Someone always wants the power but as this is composite and analysis of the relationship itself, no one fully has the upper hand. It goes back and forth. Typically. However, if one person is more plutonic, they will usually be the aggressor while "Venus is the victim". This will be the couple that loves eachother one moment then has a blow up at a dinner party with all the friends because Paul took too long of a glance at Nancy behind Olivia's back. VERY passionate about each other. These people will remain attracted to eachother for the long term. Why? Because of the psychological intensity. You two can't get eachother off your minds. Lots of manipulation with the square. Perhaps even sabotage. Lets say these people go on a break, if one sees the other too happy with someone else, they'll find a way to shut it down. Sliding into the DMs. Intimidation of the new lover. Future Hendrix-esque messages about how they'll never find anyone who loves them as much as they do. The Toxicity *System of a down voice*, smh lol. There's a spell two people are under with this aspect. It will be very hard to let go but often two people might need some space and need to lead separate lives because of the pressure-cooker vibes this aspect creates.
"I can't live with you but God forbid I live without you. [I'll friggin die]"

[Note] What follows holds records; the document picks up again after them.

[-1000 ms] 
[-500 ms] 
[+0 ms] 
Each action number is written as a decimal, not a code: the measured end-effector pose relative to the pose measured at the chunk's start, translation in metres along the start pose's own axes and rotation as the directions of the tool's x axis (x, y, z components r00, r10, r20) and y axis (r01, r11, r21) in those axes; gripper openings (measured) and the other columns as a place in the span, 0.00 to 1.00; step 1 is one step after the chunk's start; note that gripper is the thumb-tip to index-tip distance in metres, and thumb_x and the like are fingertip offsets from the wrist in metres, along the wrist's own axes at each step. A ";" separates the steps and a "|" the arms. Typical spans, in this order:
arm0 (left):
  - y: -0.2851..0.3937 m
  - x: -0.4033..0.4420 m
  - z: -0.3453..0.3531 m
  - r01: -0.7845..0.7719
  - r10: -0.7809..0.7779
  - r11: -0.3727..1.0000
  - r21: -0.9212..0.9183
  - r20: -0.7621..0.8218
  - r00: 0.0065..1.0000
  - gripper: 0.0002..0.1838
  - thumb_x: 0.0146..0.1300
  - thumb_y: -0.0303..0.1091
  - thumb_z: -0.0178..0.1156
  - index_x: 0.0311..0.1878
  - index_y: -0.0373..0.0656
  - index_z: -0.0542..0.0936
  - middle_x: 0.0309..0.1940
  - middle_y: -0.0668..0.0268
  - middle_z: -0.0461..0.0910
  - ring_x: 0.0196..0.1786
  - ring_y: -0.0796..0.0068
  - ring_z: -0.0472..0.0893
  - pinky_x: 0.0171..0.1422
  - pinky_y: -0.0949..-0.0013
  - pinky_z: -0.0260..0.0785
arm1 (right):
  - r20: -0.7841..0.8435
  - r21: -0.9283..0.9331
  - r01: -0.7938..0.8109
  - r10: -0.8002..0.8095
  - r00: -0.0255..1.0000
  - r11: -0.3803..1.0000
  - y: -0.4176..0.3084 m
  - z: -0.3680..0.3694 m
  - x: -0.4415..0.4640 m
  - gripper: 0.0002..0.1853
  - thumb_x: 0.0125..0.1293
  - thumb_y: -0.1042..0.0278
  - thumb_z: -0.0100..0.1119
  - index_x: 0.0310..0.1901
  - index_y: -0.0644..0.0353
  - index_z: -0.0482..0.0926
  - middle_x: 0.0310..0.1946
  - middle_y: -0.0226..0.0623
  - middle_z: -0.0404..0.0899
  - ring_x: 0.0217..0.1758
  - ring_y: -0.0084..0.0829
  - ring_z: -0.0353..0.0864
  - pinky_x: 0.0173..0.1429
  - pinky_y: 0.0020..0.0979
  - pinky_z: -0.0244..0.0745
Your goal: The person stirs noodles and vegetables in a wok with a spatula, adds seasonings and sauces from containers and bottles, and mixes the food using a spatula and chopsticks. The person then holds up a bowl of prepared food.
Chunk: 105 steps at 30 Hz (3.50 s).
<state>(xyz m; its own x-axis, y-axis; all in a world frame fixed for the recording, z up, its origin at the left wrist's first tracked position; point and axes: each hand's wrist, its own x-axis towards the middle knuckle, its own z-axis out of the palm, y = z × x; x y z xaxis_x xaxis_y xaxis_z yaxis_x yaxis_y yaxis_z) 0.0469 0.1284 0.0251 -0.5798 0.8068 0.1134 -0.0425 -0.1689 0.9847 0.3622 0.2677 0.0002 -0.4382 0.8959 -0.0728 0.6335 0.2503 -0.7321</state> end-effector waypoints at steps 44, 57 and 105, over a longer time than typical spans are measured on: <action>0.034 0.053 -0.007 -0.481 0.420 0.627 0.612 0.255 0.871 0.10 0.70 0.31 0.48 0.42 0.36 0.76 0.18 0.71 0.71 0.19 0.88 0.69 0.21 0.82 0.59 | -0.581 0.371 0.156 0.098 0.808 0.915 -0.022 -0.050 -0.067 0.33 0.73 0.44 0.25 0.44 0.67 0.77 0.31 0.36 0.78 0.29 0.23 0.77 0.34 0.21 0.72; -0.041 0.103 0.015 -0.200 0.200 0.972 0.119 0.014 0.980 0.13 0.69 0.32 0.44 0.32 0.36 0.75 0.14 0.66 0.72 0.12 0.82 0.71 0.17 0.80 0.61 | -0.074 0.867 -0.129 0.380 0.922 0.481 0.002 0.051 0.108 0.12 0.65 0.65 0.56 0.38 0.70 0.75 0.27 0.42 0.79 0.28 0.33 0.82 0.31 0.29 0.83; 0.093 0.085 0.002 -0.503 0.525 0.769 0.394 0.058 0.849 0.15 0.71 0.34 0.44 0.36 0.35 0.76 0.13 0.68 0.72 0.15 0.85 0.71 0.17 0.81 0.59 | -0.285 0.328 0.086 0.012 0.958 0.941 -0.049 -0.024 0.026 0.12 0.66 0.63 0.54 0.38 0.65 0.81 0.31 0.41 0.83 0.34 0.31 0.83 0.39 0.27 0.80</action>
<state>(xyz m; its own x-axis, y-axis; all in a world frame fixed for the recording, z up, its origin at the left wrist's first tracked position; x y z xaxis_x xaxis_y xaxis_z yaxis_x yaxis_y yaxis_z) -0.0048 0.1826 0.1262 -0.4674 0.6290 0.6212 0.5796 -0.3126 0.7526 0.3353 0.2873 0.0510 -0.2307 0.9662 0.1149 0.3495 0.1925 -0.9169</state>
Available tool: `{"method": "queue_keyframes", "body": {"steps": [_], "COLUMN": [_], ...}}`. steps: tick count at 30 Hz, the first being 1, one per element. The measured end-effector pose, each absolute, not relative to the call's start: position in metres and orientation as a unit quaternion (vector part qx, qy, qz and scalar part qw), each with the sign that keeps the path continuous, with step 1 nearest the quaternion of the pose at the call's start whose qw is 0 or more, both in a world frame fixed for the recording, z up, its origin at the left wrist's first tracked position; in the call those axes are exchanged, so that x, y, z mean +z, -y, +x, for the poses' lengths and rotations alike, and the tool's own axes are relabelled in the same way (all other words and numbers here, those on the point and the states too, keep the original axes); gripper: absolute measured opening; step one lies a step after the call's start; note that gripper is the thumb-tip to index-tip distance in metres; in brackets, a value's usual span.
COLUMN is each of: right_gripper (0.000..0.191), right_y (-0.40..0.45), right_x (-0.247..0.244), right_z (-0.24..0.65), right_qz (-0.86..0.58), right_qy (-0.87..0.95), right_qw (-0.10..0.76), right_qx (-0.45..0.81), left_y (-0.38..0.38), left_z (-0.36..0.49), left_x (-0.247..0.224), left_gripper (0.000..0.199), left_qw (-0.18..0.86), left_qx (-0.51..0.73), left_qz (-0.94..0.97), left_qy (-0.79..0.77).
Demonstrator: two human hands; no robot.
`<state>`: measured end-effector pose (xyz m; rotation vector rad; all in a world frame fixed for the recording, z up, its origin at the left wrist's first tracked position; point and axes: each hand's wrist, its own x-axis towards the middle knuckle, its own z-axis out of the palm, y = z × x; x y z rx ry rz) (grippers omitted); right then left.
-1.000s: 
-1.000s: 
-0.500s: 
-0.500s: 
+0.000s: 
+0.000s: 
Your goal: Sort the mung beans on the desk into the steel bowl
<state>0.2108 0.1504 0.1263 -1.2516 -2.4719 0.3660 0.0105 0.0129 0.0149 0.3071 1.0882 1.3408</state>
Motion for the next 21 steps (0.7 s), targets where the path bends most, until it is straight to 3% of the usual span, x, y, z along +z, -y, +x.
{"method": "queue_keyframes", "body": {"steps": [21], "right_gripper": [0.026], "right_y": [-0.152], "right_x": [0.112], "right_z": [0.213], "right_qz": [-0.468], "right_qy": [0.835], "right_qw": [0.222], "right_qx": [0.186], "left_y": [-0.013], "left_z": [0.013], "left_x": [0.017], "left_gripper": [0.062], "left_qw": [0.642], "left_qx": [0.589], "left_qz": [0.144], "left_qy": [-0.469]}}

Two people are obsessed with eachother and since Pluto is also aspecting the rising of the Composite, others will observe this about the couple. Think Carrie Bradshaw and Mr. Big from Sex and the City. It looks glamorous, glittery, and it's clear there's a deep attraction here, but behind the scenes there's betrayal, affairs, the inability to leave eachother alone. Power struggles. And oh! The Drrrrraaammmmaaaaaa. So much drama. You secretly love it though because that's Venus/Pluto [and throw in the Martian 1st house]. You don't feel alive if the relationship doesn't have a dash of Broadway with Garnish of a daytime soap.
You'll want healthy Saturn or strong Jupiter in harmonious aspect in this composite so forgiveness, maturity, and stability come easily. Otherwise, psychological traumas aren't possible, they're probable. One of those relationships you will have to take some time to heal from. Take a good look at the natal chart to see who might be bringing the energy and how go deal with it in the healthiest way possible.